Japan Association for Medical Informatics

[2-C-1-OP2-3] 北海道における複数地域医療連携ネットワークシステムとの相互接続基盤の構築

山本 健二, 伊藤 豊, 遠藤 晃 (北海道大学病院 医療情報企画部)

【背景と目的】
 北海道には、広大な各地域の中核病院毎に患者情報共有ネットワークが構築され、地域医療連携ネットワークシステム(以下、地域連携システムという)が3つ存在する。

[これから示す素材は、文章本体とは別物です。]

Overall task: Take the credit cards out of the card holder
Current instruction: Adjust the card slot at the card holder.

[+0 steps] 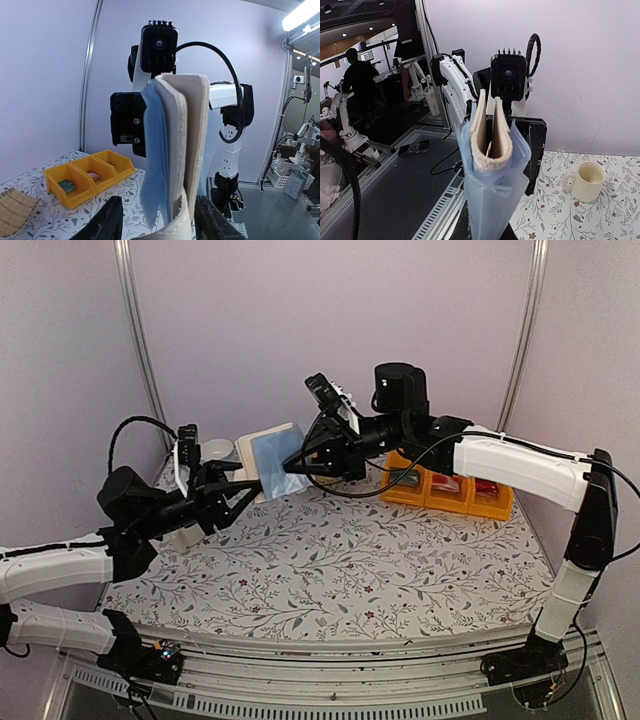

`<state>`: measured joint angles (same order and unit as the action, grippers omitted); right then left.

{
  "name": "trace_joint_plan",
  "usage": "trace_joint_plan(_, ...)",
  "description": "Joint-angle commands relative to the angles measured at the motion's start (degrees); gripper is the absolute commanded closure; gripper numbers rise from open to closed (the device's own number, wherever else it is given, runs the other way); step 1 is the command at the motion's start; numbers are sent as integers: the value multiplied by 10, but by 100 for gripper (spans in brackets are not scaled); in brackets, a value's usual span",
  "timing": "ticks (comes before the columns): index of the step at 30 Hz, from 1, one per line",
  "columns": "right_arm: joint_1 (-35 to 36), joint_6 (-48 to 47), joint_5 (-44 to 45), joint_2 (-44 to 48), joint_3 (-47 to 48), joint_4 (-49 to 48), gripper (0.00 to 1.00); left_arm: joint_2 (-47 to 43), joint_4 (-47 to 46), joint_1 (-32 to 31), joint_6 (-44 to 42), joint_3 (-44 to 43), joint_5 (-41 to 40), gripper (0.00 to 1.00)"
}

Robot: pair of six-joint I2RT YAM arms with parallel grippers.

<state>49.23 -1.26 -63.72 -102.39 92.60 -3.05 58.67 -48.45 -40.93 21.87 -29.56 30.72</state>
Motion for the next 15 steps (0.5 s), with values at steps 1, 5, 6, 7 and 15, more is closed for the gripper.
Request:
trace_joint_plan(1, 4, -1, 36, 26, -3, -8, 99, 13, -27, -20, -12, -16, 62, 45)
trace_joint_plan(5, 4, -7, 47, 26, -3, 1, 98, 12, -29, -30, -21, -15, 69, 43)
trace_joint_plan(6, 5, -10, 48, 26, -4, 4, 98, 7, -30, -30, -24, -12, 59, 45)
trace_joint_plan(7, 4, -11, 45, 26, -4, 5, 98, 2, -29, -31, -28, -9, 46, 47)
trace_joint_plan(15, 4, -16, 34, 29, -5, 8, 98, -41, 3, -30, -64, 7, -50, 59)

本院の調査では、道南や釧路圏で日本電気株式会社のID-Link(参照399施設、公開49施設)が、道北や十勝圏で株式会社ファーストブレスのAreaConnect(参照311施設、公開22施設)が、旭川圏で富士通株式会社のHumanBridge(参照146施設、公開9施設)が利用されている。札幌圏ではこれらが混在しており、地域連携システム間の患者情報共有は難しい状況であった。
 本院は、北海道札幌市の病床数944床の特定機能病院である。本院の電子カルテは日本電気株式会社制MegaOakHRで、2010年6月に電子カルテへ移行し、2014年にXenAppで電子カルテを公開する機能を、2016年にID-Linkを導入済みである。今回、2017年に本院が行った対応についてまとめ、報告する。

【構築方法】
 本院では、すでに道内で構築されたネットワークと連携するため、既存のID-Linkと重ねてAreaConnectを追加導入した。なお、AreaConnectは標準化した診療情報(SS-MIX2、DICOM)を相互に公開できるシステムである。

【構築結果】
 本院から閲覧する場合、電子カルテの患者基本情報表示エリアに、複数の地域連携システムのアイコンを表示し、シングルサインオンで閲覧できる機能とした。
 他院から閲覧する場合、各地域連携システムのカレンダー画面に、本院の電子カルテを起動できるボタンを表示した。標準化した診療情報を閲覧したうえで、必要に応じてボタンを押すことで、シングルサインオンで本院の電子カルテそのものを閲覧できる機能とした。

【考察】
 道内で連携できる地域が増え、複数の地域連携システムと本院の電子カルテを連携することで、利便性の高い仕組みが構築できたと考える。地域連携システムを複数導入し運用する負担が大きいため、残るHumanBridgeの検討と共に、より負担を軽減する機能や対策が必要と考える。